At the very least, the
impunity enabled by Israel’s major ally pointed to a fatal flaw in the
post-World-War II world order, including the United Nations. Ironically, the
collapse of the Soviet Union made the world vulnerable, given the bias in there
being one less superpower. “A policy of siege and starvation makes a mockery of
international law,” the head of the UN wrote.[2]
He added that annexation and settlements in the Palestinian territories are
illegal, and “nothing justifies the collective punishment of the Palestinian
people,” or, I might add, of any people.[3]
Yet even such strong phraseology is but dry parchment while Israel killed over
100 residents of Gaza on next day—bombing a hospital no less in an attack
called Operation Gideon’s Chariot.
To be sure, the Israeli
government announced it would “allow a ‘basic amount of food’ to enter Gaza ‘to
ensure a famine crisis does not develop’ after blockading the territory for 10
weeks.”[4]
Lest humanity be presumed to be the motive, Israel’s IDF made the
recommendation “out of the operational need to enable the expansion of the
intense fighting” as Israel’s army expanded its presence in Gaza.[5]
A similar logic may have been behind Eichmann’s frustration that there simply
were not enough ovens so the number of people gassed daily had to be reduced.
In both cases, group-identification led to viewing some humans as not human.
It is as if the world and
especially the Israelis learned nothing from the disclosure of Hitler’s
brutality, for by the 2020s, group-identification itself had still not come to
be viewed as dangerous, especially when the obsession becomes reductionistic, and
large-scale, planned-out atrocities in Gaza and Ukraine were allowed to go on.
Eerily, were the Russian government successful in riding Ukraine of Ukrainians
and the Israeli government successful in exterminating the Palestinians in Gaza,
would the rest of the world blink? More likely, the tyranny of the status quo
would turn a blind eye and go on as if nothing atrocious had happened.
I think it very likely that not
even Guterres’s strong words would be enough to translate any political will
into action to forestall the victimizers even by the UN. The lesson
is perhaps that having strong allies can indeed enable a government to enact Nazi-level
atrocities with impunity while the rest of the world looks on as if
collectively helpless. What was shocking in 1945 may be viewed going forward as
a precedent rather than a “never again,” line in the sand. Remembering past systematic
atrocities by governments, whether of Hitler or Stalin, that were oriented to
punishing or even eliminating a people out of hatred doesn’t help if such
large-scale inhumanity is actually (i.e., de facto) to become precedent.

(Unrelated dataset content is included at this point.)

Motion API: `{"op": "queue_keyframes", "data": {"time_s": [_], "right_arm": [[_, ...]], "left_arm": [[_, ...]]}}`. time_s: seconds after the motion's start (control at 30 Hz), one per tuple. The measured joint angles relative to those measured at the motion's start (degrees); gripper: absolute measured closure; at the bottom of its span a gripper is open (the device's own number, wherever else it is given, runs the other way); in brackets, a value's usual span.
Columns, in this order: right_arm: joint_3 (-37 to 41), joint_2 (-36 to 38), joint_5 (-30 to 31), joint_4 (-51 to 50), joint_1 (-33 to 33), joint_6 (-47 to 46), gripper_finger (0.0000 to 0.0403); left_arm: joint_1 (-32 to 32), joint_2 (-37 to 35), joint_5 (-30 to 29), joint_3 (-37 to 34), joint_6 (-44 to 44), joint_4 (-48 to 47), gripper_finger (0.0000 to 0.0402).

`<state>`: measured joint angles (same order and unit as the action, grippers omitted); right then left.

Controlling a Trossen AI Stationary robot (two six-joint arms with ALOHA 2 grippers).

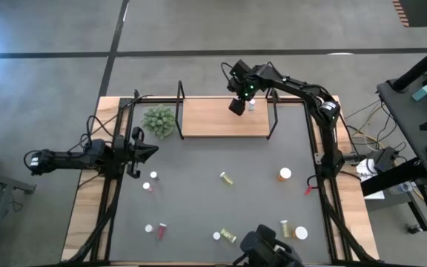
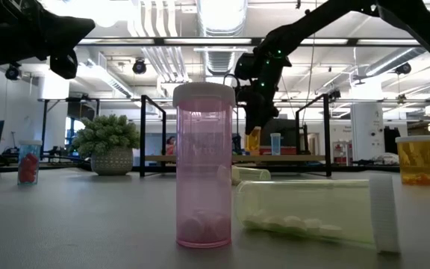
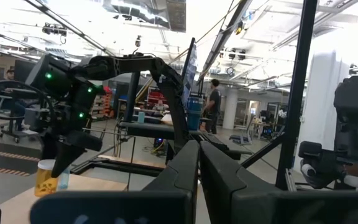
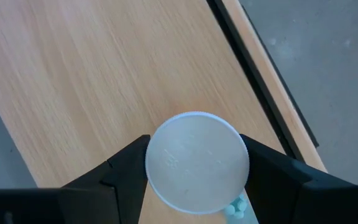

In the
midst of destructive, large-scale technology and the banality of efficient
state organizing, the world could do worse than come up with a new world order in
which having a powerful ally does not give victimizing governments a de facto
veto over countervailing efforts to protect peoples from being exterminated out
of sheer hatred.
John Locke knew that one rationale for government is that victims make lousy judges of their respective aggressors. That governments might view themselves as victims and leash out hyperactive vengeance may not have occurred to Locke, or even to Kant, who stated that a world federation would only possibly but not probably ensure world peace. It seems that political development beyond the nation-state needs to catch up to the modern reach and intensity of government being used as a tool of hatred. Even in 2025, Putin’s hatred of Ukrainians and Netanyahu’s hatred of Palestinians were of such intensity that both men should have been rendered unfit for office by international if not by domestic means.
2. Ibid.
3. Ibid.
4. Wyre Davies and Rushdi Abualouf, “Israel Says It Will Allow Basic Amount of Food into Gaza, Ending 10-week blockade,” BBC.com, May 18, 2025.
5. Ibid.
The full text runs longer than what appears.